--- Data extract ---

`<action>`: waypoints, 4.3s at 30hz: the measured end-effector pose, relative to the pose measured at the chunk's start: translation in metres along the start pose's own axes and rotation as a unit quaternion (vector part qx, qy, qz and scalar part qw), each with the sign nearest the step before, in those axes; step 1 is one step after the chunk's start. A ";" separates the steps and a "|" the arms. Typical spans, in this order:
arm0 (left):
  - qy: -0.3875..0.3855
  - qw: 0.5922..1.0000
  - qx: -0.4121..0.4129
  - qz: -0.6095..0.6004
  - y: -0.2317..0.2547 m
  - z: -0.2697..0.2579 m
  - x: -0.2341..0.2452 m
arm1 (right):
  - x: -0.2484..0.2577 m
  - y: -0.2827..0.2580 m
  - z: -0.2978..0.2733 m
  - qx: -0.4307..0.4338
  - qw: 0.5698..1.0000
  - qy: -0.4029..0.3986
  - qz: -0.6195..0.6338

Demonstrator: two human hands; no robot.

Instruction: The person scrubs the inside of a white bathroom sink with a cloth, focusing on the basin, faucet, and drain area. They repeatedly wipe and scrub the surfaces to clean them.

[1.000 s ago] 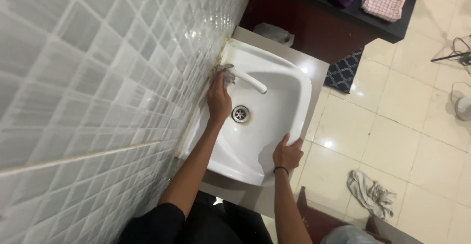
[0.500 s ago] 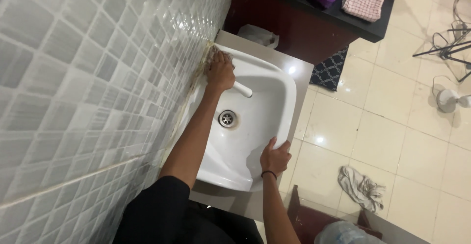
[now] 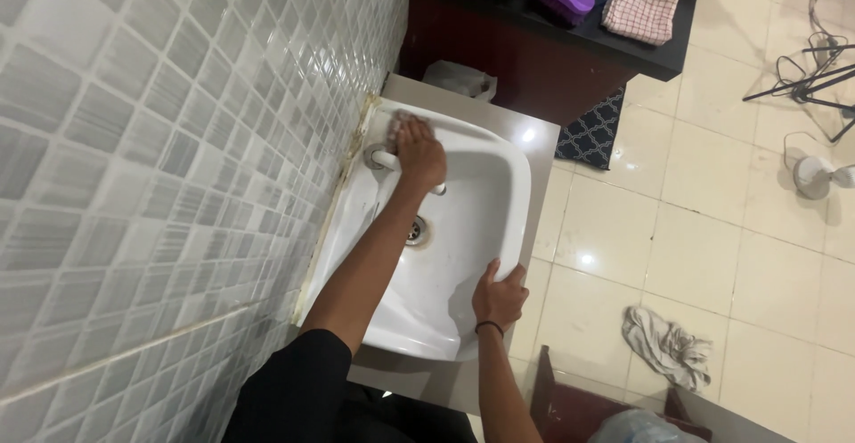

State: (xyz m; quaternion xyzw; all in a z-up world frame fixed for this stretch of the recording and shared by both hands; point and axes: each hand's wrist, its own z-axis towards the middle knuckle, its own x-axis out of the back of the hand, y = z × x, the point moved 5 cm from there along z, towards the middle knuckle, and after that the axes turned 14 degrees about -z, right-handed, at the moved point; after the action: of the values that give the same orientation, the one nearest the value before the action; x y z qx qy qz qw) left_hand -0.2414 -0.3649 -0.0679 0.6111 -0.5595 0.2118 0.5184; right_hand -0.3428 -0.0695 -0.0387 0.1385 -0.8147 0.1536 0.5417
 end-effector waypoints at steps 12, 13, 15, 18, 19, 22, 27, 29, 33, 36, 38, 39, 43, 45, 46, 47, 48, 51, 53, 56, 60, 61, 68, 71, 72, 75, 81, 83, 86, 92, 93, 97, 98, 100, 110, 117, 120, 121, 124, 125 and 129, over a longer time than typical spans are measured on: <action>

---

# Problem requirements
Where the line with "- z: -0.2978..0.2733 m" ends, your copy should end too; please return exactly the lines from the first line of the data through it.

# Exercise output
`<action>`: waypoints, 4.3s at 30hz: the measured end-effector pose, relative to the pose measured at the chunk's start: translation in metres along the start pose's own axes and rotation as a unit quaternion (vector part qx, qy, qz and scalar part qw), each with the sign nearest the step before, in those axes; step 1 is one step after the chunk's start. A ";" separates the steps and a "|" the arms. Typical spans, in this order:
arm0 (left):
  - qy: -0.3875..0.3855
  - qw: 0.5922..1.0000
  - qx: -0.4121..0.4129
  - qz: -0.6095..0.6004
  - y: -0.2317..0.2547 m
  - z: -0.2697..0.2579 m
  - x: -0.2341..0.2452 m
arm1 (right):
  - x: -0.2484..0.2577 m
  - y: -0.2827..0.2580 m
  - z: -0.2978..0.2733 m

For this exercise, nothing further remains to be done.